When he gets home I am going to wrap my arms around him and let him know that someone gives a damned. And you know what he loves me and Taylor. even when he knows that she is Joes.

Thank You God for this Crappy Day

hehehehehehe We should be thankful for every single day.... be it good or be it bad. This one sucks but I thank my God for it! Rick came back last night and I wasn't going to let him in the house, he stunk from stale beer........ but it was amazing I felt his humble heart when he cried that he wanted me to help him get over his addiction. You see I know that he is a good guy, he just has a demon in him that he does not want anymore.

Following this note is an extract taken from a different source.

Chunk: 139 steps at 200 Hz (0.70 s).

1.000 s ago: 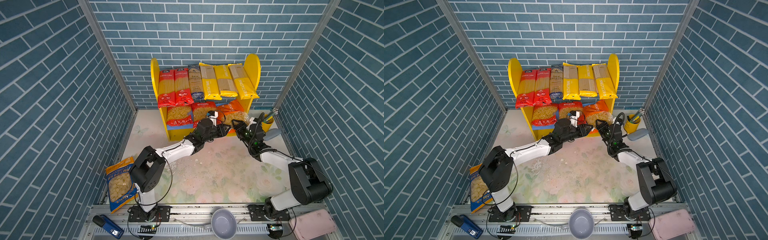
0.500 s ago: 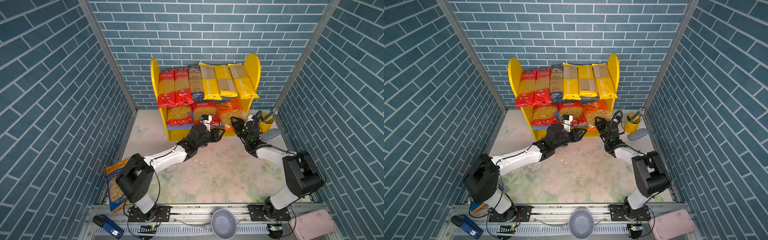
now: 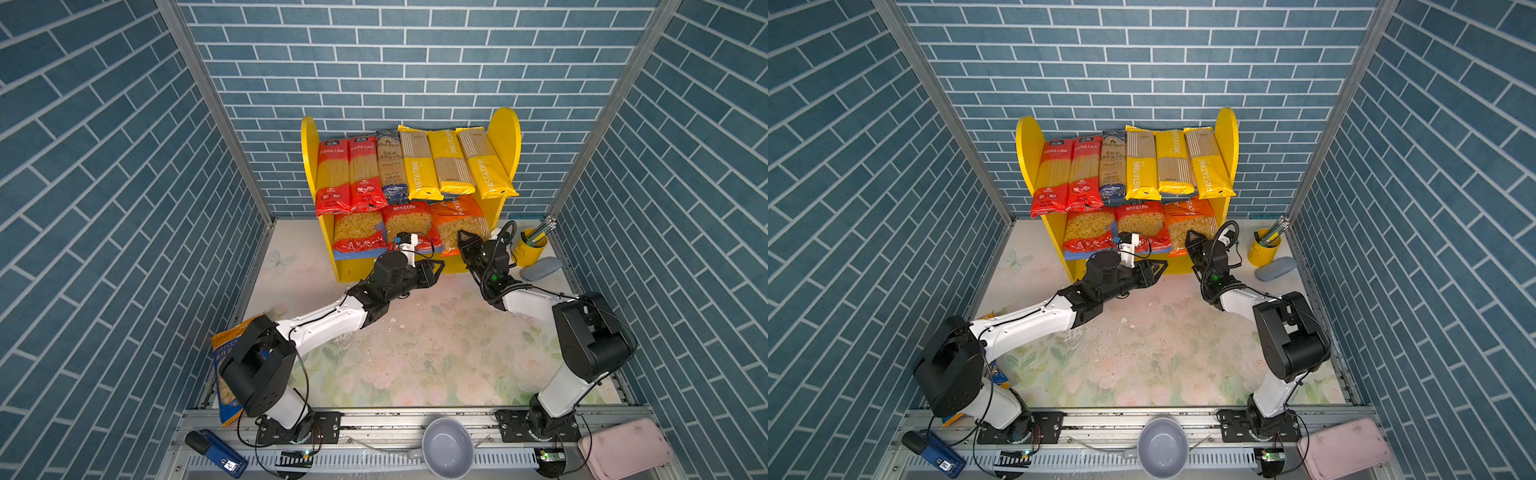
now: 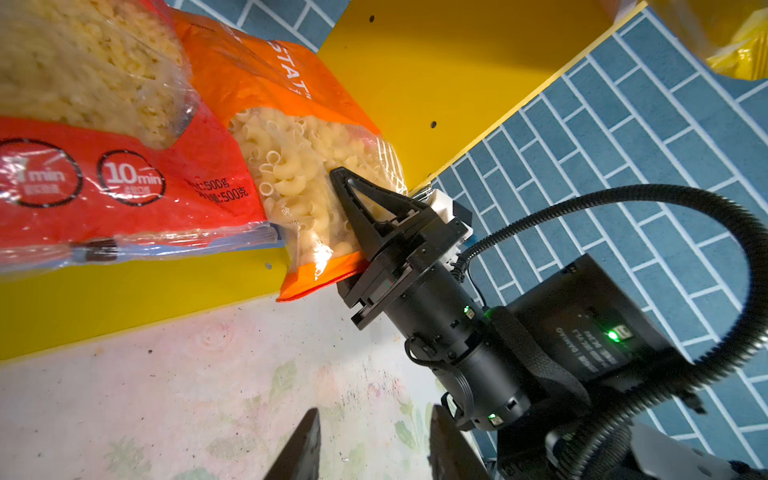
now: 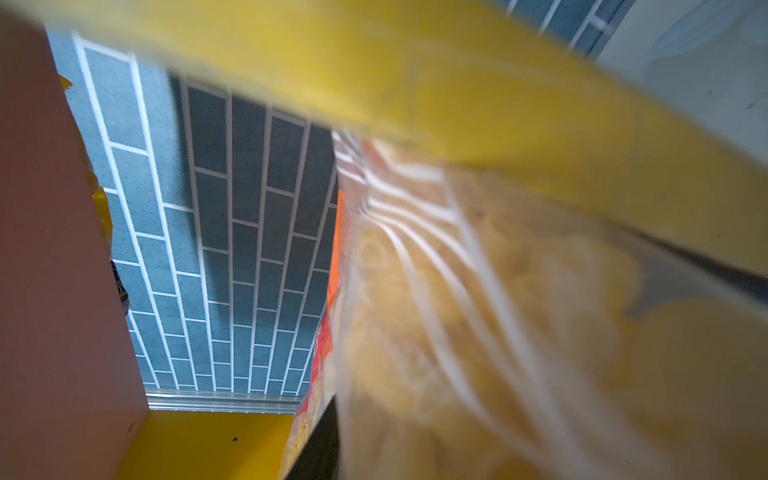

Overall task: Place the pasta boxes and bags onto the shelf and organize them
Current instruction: 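Push the macaroni bag deeper onto the shelf with both grippers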

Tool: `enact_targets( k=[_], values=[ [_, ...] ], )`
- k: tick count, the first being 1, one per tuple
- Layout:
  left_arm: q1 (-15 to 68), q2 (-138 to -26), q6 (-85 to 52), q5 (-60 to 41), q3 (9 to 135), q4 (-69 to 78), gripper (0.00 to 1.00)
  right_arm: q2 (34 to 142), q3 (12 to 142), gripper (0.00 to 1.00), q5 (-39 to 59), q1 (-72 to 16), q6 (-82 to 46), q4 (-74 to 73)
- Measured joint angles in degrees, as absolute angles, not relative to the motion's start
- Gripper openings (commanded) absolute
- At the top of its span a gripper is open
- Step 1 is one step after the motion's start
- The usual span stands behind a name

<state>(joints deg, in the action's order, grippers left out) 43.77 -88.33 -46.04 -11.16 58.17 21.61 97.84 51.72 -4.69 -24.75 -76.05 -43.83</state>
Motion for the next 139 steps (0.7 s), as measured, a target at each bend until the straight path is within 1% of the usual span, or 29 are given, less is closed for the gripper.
enact_targets(
  k=[63, 84, 113, 139],
  values=[
    [43.75, -84.64, -43.64, -9.43, 57.30, 17.74, 0.45, 98.61, 53.89, 0.37, -4.47, -24.75, -77.65, -42.02],
    [43.75, -83.83, -42.96, -8.91, 56.66, 16.67, 0.47, 99.35, 54.17, 0.38, -4.47, -24.75, -78.61, -42.15],
    [43.75, -82.17, -42.04, -7.94, 56.18, 14.48, 0.51, 100.14, 54.15, 0.47, -4.47, -24.91, -81.06, -43.27],
    [43.72, -81.03, -41.19, -7.20, 56.18, 13.39, 0.54, 100.07, 54.08, 0.62, -4.14, -25.15, -82.19, -43.05]
  ],
)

You see I don't believe in addictions, I believe they are a way to punish ourselves for our fears and guilts. Once you let go of your fears and guilts you can let go of your addictions. I know I have been there and done that! In my life time I spent 4 straight years on crack and quit in one day.......... Then started drinking like a sailor for 3 straight years hardcore and then have a drink not pick up another.... did meth for 4 months and quit in one day. All because I realized that I was punishing myself with these actions. I had to get down to my fears and guilts and release them to allow myself to heal. we self medicate to smother these things down and not have to face them. Get some balls and face those fears!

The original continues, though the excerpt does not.